§ **What is required**: Provide the number of lines below containing the word "under", without any other words.

§ **Input material**:
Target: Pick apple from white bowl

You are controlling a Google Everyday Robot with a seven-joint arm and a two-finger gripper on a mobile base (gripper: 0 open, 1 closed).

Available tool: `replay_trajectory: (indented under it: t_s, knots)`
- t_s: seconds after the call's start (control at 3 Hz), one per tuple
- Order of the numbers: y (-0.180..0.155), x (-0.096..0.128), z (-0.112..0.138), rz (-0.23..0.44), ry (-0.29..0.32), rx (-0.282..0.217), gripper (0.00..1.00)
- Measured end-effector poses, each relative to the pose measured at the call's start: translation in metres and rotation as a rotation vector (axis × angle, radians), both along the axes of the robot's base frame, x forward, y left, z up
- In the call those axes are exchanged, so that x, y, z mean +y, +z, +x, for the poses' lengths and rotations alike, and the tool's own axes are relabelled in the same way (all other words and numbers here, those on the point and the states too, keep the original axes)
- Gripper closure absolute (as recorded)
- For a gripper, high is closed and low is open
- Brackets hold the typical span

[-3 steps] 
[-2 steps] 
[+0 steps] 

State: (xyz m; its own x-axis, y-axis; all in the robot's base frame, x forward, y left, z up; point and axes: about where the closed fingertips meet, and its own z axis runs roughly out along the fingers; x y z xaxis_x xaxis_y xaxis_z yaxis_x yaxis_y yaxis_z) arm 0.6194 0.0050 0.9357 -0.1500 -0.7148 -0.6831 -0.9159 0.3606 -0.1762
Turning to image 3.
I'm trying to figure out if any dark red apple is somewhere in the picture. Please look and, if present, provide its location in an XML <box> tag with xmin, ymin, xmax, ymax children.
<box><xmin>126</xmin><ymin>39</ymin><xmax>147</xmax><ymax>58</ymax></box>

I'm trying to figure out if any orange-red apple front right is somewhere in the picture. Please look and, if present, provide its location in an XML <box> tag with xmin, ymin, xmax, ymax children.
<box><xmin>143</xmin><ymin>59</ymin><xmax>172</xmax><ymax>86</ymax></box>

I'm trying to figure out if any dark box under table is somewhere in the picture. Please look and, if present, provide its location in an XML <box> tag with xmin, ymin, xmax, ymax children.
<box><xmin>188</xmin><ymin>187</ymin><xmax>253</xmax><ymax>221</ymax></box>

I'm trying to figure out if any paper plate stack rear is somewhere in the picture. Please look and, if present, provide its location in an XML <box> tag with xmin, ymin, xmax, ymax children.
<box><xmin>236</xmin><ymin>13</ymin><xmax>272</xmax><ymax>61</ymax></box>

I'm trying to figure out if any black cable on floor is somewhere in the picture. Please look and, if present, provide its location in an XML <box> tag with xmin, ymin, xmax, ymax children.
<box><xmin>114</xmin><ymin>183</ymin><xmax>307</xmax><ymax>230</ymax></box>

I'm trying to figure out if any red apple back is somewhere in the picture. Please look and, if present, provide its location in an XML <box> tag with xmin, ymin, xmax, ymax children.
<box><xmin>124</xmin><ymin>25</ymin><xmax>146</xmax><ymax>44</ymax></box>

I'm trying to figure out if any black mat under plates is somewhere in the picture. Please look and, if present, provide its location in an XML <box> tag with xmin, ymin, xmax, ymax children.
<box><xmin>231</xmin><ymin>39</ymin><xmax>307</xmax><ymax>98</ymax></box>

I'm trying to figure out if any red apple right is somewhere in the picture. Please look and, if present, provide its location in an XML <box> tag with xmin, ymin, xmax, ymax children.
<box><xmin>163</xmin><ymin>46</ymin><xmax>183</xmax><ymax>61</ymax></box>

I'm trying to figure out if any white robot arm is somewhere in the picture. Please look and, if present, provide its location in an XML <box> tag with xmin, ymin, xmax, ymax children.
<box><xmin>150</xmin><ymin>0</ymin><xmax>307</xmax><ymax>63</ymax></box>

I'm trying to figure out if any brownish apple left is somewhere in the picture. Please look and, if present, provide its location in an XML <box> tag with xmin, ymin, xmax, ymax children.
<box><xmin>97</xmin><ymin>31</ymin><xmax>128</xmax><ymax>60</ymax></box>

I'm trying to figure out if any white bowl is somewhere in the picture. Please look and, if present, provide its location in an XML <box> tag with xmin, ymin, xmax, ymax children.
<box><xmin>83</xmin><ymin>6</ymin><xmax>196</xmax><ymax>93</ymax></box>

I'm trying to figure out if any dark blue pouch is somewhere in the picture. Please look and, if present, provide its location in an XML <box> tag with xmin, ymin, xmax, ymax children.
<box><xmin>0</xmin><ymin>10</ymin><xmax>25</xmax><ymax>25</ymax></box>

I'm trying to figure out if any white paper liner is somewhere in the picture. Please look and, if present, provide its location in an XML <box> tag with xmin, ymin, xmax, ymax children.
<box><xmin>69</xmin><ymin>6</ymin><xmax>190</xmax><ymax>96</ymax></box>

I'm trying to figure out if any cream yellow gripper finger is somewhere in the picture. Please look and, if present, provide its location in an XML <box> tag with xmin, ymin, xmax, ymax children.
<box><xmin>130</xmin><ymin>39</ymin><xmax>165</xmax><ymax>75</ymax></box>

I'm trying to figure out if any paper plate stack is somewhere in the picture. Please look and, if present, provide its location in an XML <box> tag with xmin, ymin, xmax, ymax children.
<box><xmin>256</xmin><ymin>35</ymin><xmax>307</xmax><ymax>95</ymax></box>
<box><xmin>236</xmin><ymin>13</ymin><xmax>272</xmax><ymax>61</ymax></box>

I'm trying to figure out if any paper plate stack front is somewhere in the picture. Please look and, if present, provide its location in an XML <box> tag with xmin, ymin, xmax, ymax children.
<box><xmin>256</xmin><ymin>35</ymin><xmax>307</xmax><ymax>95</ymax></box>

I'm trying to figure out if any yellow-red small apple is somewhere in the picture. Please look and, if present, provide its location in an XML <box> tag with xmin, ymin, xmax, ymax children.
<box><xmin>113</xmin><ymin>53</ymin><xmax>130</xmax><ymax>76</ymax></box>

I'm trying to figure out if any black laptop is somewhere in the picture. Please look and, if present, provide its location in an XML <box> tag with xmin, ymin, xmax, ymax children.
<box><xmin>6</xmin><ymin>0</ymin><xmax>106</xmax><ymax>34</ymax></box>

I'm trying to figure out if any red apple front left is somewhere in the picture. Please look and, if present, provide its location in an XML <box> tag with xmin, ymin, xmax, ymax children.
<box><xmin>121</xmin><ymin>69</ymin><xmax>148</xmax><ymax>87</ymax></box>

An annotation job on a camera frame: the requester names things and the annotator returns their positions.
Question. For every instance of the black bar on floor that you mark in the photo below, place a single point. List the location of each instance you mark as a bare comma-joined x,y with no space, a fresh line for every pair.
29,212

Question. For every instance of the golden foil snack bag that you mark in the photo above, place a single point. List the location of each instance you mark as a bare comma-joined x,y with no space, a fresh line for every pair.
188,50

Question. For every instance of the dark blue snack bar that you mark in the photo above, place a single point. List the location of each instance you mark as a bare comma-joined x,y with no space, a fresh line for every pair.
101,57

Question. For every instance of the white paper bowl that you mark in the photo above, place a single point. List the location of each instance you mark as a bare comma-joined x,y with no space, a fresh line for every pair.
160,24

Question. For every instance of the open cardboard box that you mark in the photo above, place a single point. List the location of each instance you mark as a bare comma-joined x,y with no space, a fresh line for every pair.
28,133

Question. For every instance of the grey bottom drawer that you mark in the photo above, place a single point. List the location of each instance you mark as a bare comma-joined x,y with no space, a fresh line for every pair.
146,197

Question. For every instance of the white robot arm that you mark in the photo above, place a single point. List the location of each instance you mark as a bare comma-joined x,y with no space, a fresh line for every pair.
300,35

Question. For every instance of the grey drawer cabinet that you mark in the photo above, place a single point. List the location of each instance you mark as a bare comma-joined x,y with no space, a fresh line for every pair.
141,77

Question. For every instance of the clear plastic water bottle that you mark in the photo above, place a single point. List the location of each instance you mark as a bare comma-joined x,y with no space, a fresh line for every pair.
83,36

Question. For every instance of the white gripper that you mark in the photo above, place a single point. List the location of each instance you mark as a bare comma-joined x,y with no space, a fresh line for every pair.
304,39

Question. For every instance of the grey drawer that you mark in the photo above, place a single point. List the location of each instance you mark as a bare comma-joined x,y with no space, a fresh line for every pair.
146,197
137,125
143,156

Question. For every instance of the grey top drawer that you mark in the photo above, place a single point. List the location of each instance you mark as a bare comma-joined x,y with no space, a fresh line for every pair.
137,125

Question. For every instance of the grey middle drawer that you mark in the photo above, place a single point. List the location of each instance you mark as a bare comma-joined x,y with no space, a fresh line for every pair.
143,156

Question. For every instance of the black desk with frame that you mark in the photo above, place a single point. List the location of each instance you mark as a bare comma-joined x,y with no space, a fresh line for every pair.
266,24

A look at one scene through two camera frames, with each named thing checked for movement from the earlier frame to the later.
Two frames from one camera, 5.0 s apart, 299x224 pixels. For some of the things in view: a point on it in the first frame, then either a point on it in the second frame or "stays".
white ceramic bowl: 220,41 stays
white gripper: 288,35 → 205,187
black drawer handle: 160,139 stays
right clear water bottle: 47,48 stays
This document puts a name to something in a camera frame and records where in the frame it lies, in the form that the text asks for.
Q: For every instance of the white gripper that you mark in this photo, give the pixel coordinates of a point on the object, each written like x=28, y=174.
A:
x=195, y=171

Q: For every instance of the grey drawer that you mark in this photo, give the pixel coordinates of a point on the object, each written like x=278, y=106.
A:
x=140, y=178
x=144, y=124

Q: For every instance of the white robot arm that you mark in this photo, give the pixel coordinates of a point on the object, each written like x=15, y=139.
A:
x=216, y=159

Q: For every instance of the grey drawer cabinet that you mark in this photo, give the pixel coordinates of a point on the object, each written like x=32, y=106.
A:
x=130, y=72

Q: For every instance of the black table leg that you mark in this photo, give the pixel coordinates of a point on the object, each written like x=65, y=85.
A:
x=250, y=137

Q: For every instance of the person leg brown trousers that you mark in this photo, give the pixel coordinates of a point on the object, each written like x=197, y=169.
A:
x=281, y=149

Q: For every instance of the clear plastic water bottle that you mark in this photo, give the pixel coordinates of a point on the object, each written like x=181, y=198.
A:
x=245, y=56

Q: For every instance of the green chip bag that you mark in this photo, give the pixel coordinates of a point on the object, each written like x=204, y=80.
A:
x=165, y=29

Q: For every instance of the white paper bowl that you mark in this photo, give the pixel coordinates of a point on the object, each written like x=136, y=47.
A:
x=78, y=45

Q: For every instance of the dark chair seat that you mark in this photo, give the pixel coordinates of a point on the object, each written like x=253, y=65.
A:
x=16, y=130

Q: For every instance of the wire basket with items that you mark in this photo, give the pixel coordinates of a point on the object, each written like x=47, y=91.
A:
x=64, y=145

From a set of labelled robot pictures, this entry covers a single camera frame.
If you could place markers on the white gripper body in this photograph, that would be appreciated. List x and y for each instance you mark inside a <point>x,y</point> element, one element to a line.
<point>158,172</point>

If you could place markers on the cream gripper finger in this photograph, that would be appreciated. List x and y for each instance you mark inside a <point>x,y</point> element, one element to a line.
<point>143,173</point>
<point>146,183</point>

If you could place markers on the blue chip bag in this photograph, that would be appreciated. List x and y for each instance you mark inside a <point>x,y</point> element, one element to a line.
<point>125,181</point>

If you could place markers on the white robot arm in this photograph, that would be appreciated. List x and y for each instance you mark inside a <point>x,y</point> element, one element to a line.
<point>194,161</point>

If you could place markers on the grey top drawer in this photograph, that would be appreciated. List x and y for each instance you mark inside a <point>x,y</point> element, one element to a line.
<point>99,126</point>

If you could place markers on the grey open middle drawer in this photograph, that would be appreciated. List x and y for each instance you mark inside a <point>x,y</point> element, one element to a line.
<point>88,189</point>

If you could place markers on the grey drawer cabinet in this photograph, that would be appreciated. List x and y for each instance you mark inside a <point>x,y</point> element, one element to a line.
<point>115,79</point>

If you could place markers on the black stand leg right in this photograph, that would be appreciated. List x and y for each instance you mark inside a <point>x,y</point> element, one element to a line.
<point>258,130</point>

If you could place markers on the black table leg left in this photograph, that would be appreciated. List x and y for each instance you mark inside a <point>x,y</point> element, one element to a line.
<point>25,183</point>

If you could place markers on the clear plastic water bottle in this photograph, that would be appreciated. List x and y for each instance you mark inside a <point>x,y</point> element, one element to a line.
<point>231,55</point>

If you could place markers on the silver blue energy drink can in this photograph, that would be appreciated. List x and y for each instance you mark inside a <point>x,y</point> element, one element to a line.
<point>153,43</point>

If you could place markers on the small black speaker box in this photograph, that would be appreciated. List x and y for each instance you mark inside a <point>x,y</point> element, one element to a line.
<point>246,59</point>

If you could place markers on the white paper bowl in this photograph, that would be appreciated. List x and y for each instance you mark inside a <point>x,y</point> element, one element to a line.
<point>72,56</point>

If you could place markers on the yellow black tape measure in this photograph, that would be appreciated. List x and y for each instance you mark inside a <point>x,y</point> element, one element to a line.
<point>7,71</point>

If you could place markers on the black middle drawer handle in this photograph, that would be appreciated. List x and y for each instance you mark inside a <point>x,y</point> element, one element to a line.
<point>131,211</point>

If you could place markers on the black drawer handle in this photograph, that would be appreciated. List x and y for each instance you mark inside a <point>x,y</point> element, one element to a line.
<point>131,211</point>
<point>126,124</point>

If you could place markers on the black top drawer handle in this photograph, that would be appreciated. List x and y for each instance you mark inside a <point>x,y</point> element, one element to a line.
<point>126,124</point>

§ **Task response**: 3